I have been constructing division algorithms and want some feedback

Aaron Kutch aaronkutch at att.net
Wed May 13 02:47:20 UTC 2020


> I can assure you that a 128/64-bit division on any modern 64-bit
> processor does not take anywhere near 21 microseconds using GMP. 

Sorry, I should have taken a second look at the 21 microsecond value. I looked at the generated assembly and it looks like the Rust/C++ interfacing is working properly with the GMP divide function being directly called, but for some reason all operations have this huge ~20 microsecond delay being put on them, even with LTO enabled. I’m not sure where it is coming from, maybe it is caused by WSL or some other issue I’m not seeing.
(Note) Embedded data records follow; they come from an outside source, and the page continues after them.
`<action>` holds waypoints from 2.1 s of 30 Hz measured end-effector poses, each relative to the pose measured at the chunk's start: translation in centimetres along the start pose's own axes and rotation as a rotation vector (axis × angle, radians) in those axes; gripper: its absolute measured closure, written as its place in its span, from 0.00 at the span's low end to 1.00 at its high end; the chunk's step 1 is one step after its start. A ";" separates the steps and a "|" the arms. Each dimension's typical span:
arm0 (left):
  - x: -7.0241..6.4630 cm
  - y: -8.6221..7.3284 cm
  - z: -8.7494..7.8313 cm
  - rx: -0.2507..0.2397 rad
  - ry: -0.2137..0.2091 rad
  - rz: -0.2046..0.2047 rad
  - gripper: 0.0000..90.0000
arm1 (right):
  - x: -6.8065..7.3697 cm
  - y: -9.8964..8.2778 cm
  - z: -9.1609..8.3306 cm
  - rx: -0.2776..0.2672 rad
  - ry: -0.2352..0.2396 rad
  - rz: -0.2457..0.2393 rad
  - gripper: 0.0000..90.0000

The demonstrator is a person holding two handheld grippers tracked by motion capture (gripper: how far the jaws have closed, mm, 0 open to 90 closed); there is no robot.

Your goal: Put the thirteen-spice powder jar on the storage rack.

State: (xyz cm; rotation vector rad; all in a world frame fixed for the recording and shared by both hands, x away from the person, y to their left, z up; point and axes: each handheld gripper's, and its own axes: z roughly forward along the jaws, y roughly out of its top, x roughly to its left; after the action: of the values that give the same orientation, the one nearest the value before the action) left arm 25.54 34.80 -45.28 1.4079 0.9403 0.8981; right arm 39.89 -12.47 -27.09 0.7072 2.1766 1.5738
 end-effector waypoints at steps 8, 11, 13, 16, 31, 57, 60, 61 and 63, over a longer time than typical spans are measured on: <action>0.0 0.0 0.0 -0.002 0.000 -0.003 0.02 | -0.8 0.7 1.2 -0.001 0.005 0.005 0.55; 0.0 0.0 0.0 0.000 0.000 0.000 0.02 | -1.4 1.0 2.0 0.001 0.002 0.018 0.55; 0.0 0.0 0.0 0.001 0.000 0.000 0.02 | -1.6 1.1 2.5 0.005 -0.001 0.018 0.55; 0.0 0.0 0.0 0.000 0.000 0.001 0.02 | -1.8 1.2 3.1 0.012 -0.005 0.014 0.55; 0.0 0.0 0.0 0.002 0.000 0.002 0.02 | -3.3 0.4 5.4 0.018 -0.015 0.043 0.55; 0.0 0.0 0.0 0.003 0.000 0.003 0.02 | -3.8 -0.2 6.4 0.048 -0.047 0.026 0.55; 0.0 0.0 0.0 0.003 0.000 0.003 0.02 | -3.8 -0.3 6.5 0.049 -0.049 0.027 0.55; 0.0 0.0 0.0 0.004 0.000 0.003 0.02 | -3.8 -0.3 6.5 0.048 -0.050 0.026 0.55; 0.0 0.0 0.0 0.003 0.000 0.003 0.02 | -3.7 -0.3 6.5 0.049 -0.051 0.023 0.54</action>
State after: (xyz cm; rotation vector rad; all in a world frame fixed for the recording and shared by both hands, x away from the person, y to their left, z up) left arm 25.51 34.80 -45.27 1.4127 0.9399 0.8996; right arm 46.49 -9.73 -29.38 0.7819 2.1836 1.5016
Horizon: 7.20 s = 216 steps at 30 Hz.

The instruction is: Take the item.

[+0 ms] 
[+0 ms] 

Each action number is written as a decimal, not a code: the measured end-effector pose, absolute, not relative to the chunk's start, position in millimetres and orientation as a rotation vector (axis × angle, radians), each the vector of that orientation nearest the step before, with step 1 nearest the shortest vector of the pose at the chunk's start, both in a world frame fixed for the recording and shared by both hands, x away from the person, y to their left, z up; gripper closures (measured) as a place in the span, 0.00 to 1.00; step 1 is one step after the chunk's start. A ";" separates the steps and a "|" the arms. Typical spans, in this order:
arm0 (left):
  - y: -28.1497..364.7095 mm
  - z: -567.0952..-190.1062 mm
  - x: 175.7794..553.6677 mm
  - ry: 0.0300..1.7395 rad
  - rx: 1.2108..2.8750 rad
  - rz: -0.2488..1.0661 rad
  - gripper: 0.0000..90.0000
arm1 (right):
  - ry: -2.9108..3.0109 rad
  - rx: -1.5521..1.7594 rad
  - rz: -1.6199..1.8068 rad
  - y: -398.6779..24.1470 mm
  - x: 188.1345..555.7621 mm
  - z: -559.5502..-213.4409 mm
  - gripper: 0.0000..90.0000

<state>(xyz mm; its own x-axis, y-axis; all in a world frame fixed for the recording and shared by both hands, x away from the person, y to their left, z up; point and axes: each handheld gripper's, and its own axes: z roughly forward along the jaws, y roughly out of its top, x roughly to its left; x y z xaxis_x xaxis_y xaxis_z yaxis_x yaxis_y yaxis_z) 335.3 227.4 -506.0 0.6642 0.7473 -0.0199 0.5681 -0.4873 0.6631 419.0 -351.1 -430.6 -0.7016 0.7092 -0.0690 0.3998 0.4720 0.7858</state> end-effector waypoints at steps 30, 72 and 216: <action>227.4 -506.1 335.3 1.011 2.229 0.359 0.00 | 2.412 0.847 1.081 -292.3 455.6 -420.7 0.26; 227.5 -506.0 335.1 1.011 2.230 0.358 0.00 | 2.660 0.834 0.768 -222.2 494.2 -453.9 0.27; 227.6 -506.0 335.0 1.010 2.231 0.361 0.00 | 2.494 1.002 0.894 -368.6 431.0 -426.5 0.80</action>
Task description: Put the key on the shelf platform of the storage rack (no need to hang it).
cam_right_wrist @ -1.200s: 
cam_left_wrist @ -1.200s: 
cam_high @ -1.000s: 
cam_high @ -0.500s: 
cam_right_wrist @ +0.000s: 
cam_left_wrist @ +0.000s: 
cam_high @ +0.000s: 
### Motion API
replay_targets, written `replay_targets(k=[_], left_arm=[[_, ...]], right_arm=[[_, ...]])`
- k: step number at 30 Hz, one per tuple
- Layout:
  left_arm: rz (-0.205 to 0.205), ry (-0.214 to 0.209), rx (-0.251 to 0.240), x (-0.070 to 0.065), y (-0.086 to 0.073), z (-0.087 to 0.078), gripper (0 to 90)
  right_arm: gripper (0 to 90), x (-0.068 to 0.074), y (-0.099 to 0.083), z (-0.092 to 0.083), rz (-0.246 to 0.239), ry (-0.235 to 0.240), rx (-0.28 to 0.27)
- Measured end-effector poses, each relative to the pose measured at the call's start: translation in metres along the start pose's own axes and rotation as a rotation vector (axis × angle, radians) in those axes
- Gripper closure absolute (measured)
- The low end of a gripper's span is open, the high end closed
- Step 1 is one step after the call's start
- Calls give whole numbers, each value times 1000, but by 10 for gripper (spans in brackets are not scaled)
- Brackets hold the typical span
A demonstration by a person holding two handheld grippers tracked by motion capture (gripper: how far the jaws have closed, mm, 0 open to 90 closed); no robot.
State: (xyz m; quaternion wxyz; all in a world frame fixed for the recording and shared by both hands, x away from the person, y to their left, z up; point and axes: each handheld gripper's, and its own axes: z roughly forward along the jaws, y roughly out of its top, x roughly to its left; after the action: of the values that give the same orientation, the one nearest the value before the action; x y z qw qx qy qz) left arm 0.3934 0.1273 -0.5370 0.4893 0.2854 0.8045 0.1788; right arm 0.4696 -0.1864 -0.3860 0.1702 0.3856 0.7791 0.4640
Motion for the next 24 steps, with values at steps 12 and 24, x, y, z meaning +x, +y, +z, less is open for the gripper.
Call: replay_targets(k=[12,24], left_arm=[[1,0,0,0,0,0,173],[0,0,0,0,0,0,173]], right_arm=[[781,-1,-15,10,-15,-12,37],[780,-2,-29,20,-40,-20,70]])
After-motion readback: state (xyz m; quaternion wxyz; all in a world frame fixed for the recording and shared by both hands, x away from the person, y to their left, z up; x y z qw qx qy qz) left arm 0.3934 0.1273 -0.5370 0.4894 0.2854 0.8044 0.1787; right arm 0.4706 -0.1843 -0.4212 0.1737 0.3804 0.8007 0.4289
I rebenchmarked using gmpbench-0.2 and found that GMP can perform 128/64 bit divisions at a rate of 8.56 million operations per second, while my Rust benchmarking claims 19 million operations per second. Unfortunately, I’m not sure how to properly compare GMP and my method (there are a lot of variables that could be making my method seem faster) without rewriting my functions in C++ and transplanting them into my local GMP to be benchmarked. How does bmpbench work? It appears to be repeatedly calling `mpz_tdiv_q(z, x, y)` in a loop without randomizing x and y on each iteration (I suppose that randomization isn’t important for very large integers). My benchmarking uses an array of 32 random pairs of values to divide in a loop, and relies on `cargo bench` to get an average timing.